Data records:
···
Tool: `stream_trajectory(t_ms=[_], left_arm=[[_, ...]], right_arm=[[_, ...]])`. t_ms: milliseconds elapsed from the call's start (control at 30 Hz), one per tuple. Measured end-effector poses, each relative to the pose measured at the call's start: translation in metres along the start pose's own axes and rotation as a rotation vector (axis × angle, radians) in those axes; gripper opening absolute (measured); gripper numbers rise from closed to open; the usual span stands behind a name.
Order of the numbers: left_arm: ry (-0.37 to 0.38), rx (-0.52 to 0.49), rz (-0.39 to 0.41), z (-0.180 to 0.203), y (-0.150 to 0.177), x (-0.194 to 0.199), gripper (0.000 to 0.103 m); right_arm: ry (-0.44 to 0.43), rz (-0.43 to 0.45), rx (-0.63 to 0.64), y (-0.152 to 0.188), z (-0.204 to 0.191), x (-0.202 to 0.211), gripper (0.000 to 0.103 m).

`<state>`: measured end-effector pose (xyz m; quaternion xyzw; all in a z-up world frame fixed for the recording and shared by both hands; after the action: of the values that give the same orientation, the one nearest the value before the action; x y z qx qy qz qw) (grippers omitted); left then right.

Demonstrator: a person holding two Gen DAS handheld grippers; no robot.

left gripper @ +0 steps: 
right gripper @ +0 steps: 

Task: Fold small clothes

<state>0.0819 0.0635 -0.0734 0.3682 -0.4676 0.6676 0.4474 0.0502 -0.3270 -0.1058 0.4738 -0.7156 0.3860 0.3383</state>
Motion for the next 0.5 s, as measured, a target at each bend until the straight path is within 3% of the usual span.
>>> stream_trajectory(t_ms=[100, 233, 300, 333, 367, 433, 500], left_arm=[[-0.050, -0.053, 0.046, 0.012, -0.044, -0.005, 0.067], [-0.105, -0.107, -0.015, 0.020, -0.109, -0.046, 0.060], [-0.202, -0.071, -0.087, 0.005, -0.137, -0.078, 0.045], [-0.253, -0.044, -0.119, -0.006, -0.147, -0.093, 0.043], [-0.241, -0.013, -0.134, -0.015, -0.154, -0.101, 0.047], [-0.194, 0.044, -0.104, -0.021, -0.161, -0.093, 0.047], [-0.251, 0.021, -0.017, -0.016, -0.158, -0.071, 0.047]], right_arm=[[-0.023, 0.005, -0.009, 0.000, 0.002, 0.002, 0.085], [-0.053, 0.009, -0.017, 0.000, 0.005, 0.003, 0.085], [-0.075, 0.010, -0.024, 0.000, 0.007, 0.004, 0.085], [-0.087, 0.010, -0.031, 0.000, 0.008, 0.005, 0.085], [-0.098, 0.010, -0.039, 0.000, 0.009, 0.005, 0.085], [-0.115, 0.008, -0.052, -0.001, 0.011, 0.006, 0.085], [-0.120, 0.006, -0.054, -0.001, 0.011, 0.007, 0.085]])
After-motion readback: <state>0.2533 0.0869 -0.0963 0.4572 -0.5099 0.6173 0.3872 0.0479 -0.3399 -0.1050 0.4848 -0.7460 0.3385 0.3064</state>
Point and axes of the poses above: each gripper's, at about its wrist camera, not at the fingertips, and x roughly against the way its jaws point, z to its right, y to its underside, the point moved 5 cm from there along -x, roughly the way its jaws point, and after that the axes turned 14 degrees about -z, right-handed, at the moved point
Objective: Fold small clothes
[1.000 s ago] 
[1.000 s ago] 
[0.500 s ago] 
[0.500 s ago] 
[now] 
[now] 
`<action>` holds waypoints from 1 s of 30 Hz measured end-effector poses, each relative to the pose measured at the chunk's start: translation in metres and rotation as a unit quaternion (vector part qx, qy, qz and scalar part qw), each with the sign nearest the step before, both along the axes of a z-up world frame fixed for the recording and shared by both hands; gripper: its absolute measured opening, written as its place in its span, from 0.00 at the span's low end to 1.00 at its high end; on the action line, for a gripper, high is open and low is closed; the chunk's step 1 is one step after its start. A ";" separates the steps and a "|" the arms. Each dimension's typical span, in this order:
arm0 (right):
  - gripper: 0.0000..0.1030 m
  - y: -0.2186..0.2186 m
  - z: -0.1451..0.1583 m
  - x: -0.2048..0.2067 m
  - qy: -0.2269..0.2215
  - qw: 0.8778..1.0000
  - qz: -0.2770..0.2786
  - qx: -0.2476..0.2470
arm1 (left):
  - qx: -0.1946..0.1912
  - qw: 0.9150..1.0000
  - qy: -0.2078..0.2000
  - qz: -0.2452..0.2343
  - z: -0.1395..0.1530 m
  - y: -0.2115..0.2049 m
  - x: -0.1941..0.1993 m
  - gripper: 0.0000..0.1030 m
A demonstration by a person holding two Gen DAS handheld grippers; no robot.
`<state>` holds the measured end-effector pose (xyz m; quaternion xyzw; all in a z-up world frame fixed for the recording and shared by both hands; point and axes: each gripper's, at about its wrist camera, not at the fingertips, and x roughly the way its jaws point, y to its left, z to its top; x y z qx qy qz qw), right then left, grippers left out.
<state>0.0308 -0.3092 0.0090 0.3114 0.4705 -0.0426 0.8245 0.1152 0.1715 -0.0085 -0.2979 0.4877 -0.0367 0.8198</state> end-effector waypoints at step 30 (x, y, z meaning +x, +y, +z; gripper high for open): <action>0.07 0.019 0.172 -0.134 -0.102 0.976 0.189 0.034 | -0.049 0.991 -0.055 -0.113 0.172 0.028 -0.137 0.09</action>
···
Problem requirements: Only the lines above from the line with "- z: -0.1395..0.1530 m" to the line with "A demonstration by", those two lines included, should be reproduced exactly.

Response to the exercise:
  - z: -0.1395..0.1530 m
  - y: -0.2115..0.2049 m
  - x: -0.1941..0.1993 m
  - gripper: 0.0000..0.1030 m
A demonstration by a person holding two Gen DAS handheld grippers; no robot.

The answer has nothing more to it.